Nicholas Royle asserts, succinctly, that this is the case. "The world is uncanny," he writes in his book-length study of the term. The uncanny, we know from Freud, is that feeling of the unheimlich, or the unhomely—the feeling that we are not at home in our home or at home in a place we should not be at home. It is also famously slippery. In his essay on the subject Freud goes on for pages without truly defining it. We know it is not intellectual uncertainty, that it has to do with repressed desire, and that it is generated via encounters with the double, and with the confusion between the animate and the inanimate (lifelike automatons are uncanny, people in the midst of epileptic fits are uncanny). Nicholas Royle gives a laundry list of experiences: it concerns the ghostly and supernatural; affects our ideas of property and ownership (this includes homes and proper names); the experience of déjà vu; of chance encounters that bespeak fate; it can stem from the fear of loss of eyes or limbs; it touches upon the gruesomeness of severed limbs or cannibalism or the return of the dead; it finds its home in solitude and darkness and uncertainty; and, along with Freud, the experience of the double and the confusion between inanimate and animate.
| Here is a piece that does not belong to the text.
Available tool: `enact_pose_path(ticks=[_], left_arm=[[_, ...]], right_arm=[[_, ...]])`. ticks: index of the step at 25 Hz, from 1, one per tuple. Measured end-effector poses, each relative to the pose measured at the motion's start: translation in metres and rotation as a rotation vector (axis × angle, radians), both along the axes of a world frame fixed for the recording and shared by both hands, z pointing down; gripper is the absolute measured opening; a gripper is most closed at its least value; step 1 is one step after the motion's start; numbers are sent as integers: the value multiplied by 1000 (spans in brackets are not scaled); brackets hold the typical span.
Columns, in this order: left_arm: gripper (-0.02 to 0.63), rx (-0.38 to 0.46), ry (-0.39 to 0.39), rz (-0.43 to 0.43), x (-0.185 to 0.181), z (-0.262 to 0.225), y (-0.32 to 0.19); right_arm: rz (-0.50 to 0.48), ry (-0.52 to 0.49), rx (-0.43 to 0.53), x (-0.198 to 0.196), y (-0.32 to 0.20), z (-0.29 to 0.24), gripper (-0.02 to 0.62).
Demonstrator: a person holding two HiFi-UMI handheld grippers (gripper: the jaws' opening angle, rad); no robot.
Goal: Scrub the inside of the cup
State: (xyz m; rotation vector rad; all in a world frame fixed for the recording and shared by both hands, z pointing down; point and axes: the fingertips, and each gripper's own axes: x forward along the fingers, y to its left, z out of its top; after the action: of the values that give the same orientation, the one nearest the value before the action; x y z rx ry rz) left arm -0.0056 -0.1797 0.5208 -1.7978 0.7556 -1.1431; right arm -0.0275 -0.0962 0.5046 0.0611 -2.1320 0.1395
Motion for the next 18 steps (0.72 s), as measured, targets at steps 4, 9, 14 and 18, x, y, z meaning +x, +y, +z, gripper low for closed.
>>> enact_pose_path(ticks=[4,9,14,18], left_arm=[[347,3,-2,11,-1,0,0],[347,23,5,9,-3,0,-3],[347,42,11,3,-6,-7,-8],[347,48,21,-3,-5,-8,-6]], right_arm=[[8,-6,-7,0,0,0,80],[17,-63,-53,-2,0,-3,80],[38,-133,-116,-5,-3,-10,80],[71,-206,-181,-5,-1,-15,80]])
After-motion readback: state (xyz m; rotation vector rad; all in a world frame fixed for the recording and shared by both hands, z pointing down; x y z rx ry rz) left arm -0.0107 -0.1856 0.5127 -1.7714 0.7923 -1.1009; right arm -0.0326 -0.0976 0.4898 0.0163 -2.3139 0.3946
All of these experiences estrange us momentarily from the world. They break through our ordered, domestic life but they do not make us feel at home. Instead they make us feel the mysteriousness of home, the foreignness of home.
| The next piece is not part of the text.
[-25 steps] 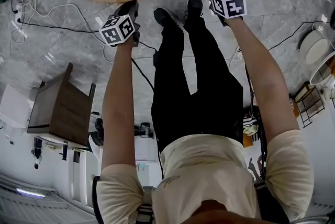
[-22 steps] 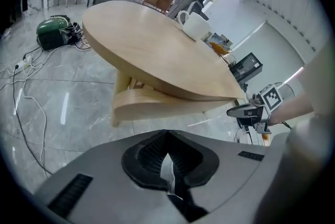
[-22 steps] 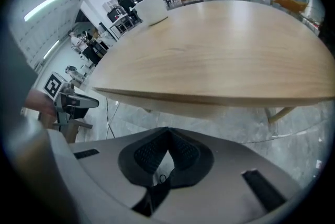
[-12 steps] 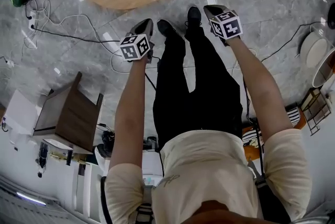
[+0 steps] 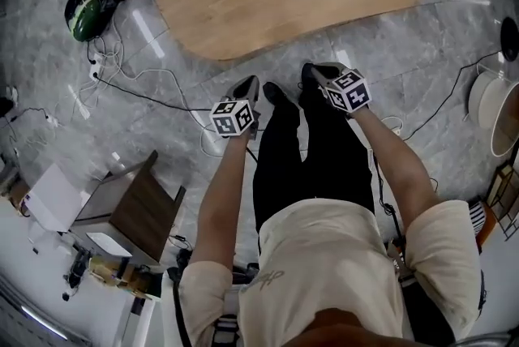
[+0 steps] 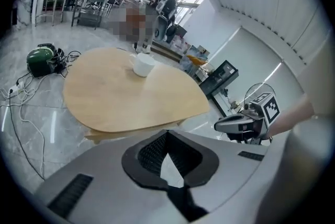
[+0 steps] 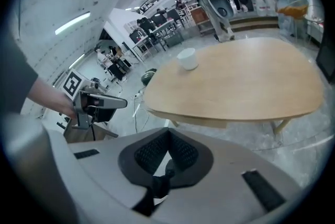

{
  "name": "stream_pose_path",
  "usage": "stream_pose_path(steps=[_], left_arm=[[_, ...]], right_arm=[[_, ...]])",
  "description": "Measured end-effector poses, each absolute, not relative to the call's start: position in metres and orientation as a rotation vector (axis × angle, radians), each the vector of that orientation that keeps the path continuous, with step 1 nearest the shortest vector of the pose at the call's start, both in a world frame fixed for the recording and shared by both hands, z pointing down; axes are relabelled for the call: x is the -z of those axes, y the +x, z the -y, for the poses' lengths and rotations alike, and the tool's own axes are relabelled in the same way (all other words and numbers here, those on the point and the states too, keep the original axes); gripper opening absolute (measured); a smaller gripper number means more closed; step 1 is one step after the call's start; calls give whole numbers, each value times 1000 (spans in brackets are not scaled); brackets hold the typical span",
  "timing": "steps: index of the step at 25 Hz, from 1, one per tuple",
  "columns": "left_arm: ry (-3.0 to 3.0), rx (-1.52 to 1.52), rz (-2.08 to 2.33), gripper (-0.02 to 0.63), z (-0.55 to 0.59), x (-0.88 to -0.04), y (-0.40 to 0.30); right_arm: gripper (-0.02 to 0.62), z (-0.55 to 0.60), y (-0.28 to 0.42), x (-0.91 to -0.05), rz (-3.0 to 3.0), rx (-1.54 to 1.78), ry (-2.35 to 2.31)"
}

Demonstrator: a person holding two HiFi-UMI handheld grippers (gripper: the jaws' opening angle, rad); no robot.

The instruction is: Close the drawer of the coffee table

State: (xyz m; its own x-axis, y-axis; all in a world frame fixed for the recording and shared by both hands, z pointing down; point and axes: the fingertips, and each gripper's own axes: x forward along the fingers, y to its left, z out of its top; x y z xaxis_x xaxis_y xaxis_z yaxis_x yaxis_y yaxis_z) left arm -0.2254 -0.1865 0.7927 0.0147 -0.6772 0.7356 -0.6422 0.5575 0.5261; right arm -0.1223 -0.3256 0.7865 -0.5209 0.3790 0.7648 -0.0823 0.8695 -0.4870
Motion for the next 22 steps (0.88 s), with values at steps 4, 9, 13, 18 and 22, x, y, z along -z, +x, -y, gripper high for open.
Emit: stream_pose_path(steps=[4, 9, 13, 18, 22], left_arm=[[1153, 69, 1740, 5, 201, -725, -225], [1221, 69, 1884, 5, 211, -630, -236], [1260, 98, 2002, 5, 209, -551, -249], [1267, 102, 2122, 5, 200, -481, -261], [1327, 52, 2149, 5, 193, -435, -259]], right_arm=[[-5, 337, -132, -718, 2149, -545, -249], [-5, 356, -152, -624, 2302, -562, -219], [-5, 361, -167, -545, 2417, -561, -248], [-5, 368, -173, -462, 2562, -421, -274], [-5, 368, -171, -410, 2648, -285, -286]])
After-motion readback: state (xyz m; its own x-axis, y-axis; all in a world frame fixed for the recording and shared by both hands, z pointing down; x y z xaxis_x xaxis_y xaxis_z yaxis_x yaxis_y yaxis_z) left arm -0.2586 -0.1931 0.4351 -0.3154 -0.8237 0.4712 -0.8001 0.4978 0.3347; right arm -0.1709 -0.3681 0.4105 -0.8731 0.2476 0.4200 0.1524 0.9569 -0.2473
If we take up Shklovsky's injunction and apply it to Royle's assertion what we get is the desire for a kind of literary art that would make us feel our unhomliness and see how and why we experience the world as uncanny.
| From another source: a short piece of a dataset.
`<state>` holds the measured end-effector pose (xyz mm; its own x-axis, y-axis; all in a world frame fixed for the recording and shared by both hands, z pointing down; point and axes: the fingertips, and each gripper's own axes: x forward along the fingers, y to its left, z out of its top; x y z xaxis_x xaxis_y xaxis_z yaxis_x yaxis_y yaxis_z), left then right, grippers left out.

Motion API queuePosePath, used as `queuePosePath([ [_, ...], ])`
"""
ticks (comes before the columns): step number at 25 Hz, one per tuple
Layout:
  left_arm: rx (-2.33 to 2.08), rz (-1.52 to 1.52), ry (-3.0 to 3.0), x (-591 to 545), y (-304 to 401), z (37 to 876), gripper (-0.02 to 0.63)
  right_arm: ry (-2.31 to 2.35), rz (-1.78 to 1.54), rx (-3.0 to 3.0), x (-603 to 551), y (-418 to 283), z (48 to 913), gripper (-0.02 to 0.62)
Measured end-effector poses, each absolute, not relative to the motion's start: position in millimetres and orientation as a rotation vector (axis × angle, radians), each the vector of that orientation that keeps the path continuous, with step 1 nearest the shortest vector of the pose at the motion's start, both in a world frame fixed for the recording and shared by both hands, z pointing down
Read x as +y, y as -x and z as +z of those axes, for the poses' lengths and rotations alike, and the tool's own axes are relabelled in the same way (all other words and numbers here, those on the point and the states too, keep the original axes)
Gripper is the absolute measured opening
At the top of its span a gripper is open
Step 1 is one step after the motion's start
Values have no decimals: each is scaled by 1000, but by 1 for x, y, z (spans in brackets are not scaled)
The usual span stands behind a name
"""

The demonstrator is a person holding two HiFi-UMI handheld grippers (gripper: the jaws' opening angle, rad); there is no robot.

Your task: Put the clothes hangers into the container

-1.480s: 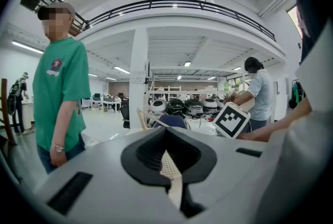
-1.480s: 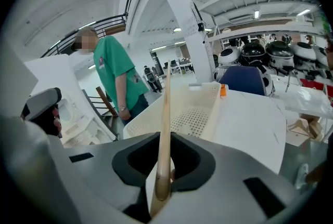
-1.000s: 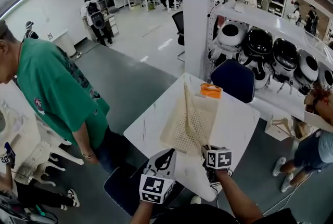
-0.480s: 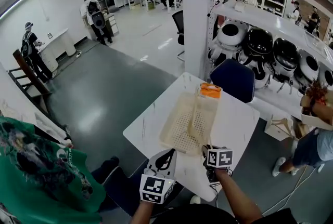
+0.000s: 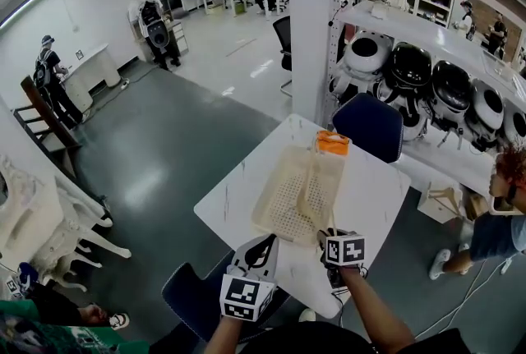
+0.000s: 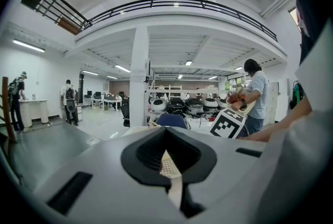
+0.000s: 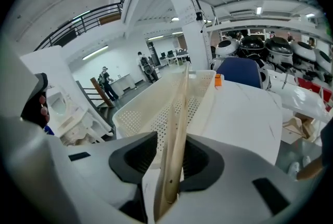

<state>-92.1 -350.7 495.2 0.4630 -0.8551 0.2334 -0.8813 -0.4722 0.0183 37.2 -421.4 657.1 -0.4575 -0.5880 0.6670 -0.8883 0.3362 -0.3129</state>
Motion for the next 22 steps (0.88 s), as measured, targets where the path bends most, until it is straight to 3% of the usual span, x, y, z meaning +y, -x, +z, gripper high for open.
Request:
queuePosePath([
  [10, -1520, 276, -2575, -350, 90, 494, 5, -1267, 938, -2190, -421, -37, 658, 215],
  [22, -1491, 266, -2608, -340, 82, 489, 5, -1354, 844, -2196, -418, -54, 634, 224],
])
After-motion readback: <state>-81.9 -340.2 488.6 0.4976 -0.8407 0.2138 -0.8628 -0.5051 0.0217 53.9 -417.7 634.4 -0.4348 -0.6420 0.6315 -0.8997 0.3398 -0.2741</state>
When I walked into the room exhibiting the collection of Henry Wellcome I felt that peculiar mixture of the familiar and the foreign. It seemed I had stumbled upon a secret room filled with objects assembled just for me. While I was immediately attracted to certain objects (the male chastity belt, the artificial limbs), as I perused the collection I found myself at times alienated. Other objects didn't fit in with my idea of this collection, with the story I was beginning to tell myself. This room was and was not for me. Any conscious collection of objects does tell a story. However, it is a story told in fragments and whispers. Each object bears the trace of inclusions in other collections, of its life before its current arrangement. Stripped of those connections yet still haunted by them, the object becomes something totemic. "I would say the moment an object appears in a narrative it becomes like the pole of a magnetic field, a knot in the network of invisible relationships," writes Italo Calvino. "The symbolism of an object may be more or less explicit, but it is always there. We might even say that in a narrative the object is always magic." The objects in a narrative—the objects that comprise a narrative, the scenes, the details—are like those magical keys found so often in folk tales, unlocking the door to a wondrous and terrible parallel world that is somehow strangely like our own.